Recovering the state and dynamics of autonomous system with partial states solution using neural networks
Vijay Kag
TL;DR
This work tackles recovering state trajectories and their governing dynamics for autonomous ODEs from partial state data using the Deep Hidden Physics Model (DHPM). It couples two neural networks to predict the state solution $u$ and the hidden dynamics $\mathcal{N}$, enforcing physics through a residual $r(x,t)=\frac{\partial u}{\partial t}-\mathcal{N}$ and optimizing $\mathcal{L}_{total}=\mathcal{L}_{data}+\mathcal{L}_{eq}$. Through experiments on 2D linear, nonlinear, and Lorenz systems, the authors show that when all observed states are provided, both states and dynamics are learned with high accuracy; with partial observability, the model still accurately learns dynamics for the observed states, while unobserved states become poorly determined. The results highlight DHPM's potential for data-efficient physics discovery under partial observability and point to theoretical questions about why learned physics emerges for observed variables even when some states are missing.
Abstract
In this paper we explore the performance of deep hidden physics model (M. Raissi 2018) for autonomous systems. These systems are described by set of ordinary differential equations which do not explicitly depend on time.

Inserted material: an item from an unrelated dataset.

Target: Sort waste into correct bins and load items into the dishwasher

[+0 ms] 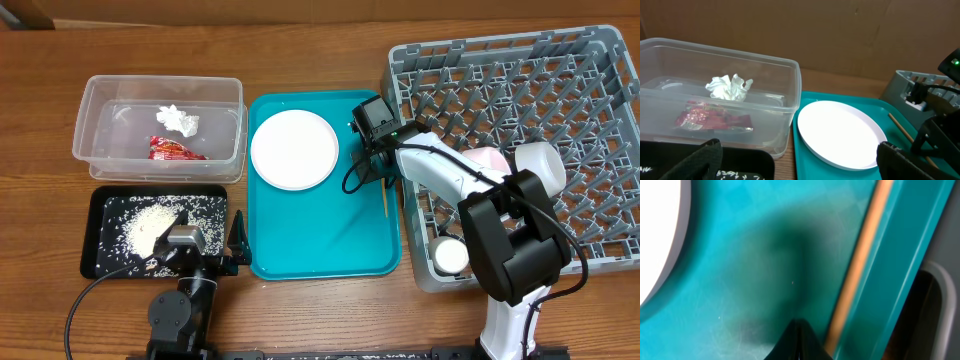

Such systems can be found in nature and have applications in modeling chemical concentrations, population dynamics, n-body problems in physics etc. In this work we consider dynamics of states, which explain how the states will evolve are unknown to us. We approximate state and dynamics both using neural networks. We have considered examples of 2D linear/nonlinear and Lorenz systems. We observe that even without knowing all the states information, we can estimate dynamics of certain states whose state information are known.